What lines of the listing below contain the word "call"? Copy each of them out.

→ DATASET EXTRACT:
★ ★ ★ ★

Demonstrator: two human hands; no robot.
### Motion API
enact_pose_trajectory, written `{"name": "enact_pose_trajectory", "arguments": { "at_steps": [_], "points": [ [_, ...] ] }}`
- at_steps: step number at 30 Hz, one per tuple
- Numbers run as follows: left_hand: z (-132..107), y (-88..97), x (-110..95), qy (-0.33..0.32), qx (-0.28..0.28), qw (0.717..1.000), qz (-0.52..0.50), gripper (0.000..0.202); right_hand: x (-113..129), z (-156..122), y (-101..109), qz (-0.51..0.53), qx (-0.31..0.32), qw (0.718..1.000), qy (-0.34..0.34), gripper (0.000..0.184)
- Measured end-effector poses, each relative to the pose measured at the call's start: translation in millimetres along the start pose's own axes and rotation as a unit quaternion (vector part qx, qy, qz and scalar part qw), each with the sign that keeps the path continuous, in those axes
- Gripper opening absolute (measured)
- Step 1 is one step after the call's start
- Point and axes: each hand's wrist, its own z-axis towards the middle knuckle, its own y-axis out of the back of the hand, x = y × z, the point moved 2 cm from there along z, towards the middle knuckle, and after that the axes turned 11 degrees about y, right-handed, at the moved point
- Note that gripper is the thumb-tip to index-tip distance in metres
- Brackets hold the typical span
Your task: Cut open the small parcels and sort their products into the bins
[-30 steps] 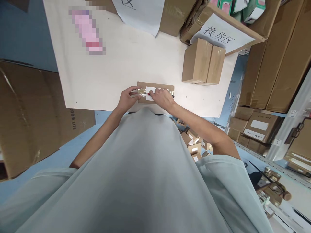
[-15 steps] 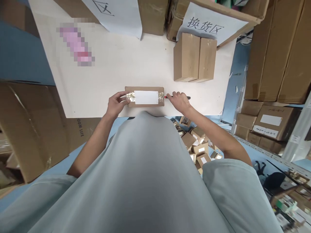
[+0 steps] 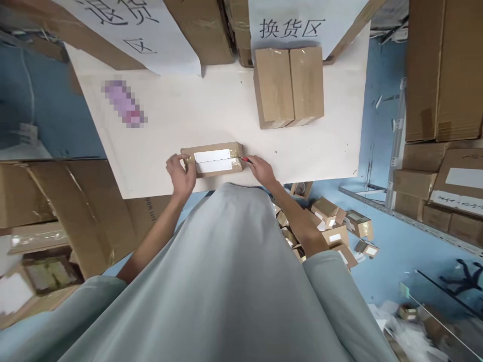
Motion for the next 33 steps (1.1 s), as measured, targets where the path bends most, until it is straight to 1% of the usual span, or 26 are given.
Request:
{"name": "enact_pose_trajectory", "arguments": {
  "at_steps": [1, 2, 3, 4, 5, 7, 9, 14, 16, 18, 20, 23, 26, 30, 33],
  "points": [
    [-6, -5.9, -6, -0.037, -0.028, 0.999, 0.027, 0.059, -1, 0, -2, 0.018, -0.007, 1.000, 0.003, 0.044],
    [-11, -12.2, -12, -0.070, -0.038, 0.996, 0.045, 0.068, -2, 0, -3, 0.035, -0.013, 0.999, 0.007, 0.044],
    [-15, -18.2, -16, -0.097, -0.028, 0.993, 0.056, 0.076, -2, 0, -3, 0.051, -0.019, 0.998, 0.011, 0.045],
    [-18, -23.2, -18, -0.115, -0.006, 0.992, 0.059, 0.083, -3, -1, -4, 0.067, -0.025, 0.997, 0.015, 0.046],
    [-20, -26.5, -19, -0.124, 0.017, 0.990, 0.058, 0.088, -3, -2, -4, 0.083, -0.033, 0.996, 0.017, 0.046],
    [-19, -27.7, -16, -0.128, 0.049, 0.989, 0.056, 0.094, -1, -5, -5, 0.112, -0.048, 0.992, 0.020, 0.046],
    [-14, -22.8, -11, -0.126, 0.062, 0.988, 0.057, 0.098, 2, -7, -6, 0.134, -0.063, 0.989, 0.016, 0.047],
    [-1, -2.4, 7, -0.121, 0.081, 0.988, 0.050, 0.102, 4, -11, -6, 0.177, -0.117, 0.976, -0.051, 0.053],
    [4, 5.4, 16, -0.123, 0.082, 0.988, 0.045, 0.103, 2, -10, -7, 0.191, -0.139, 0.970, -0.061, 0.054],
    [8, 11.8, 24, -0.133, 0.086, 0.986, 0.048, 0.101, 0, -6, -9, 0.198, -0.146, 0.967, -0.066, 0.054],
    [12, 16.4, 32, -0.143, 0.092, 0.984, 0.057, 0.099, 3, 0, -13, 0.207, -0.138, 0.966, -0.068, 0.052],
    [17, 21.2, 42, -0.147, 0.096, 0.981, 0.081, 0.099, 18, 12, -18, 0.215, -0.123, 0.968, -0.048, 0.048],
    [21, 26.3, 49, -0.144, 0.094, 0.979, 0.106, 0.095, 40, 19, -18, 0.198, -0.137, 0.970, -0.033, 0.048],
    [27, 33.1, 56, -0.140, 0.101, 0.978, 0.114, 0.086, 75, 19, -9, 0.162, -0.145, 0.975, -0.052, 0.048],
    [29, 30.8, 53, -0.147, 0.116, 0.977, 0.101, 0.079, 103, 15, 2, 0.118, -0.152, 0.979, -0.073, 0.051]
  ]
}}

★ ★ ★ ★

→ ANSWER AREA:
- Measured end-effector poses, each relative to the pose measured at the call's start: translation in millimetres along the start pose's own axes and rotation as a unit quaternion (vector part qx, qy, qz and scalar part qw), each with the sign that keeps the path continuous, in those axes
- Step 1 is one step after the call's start

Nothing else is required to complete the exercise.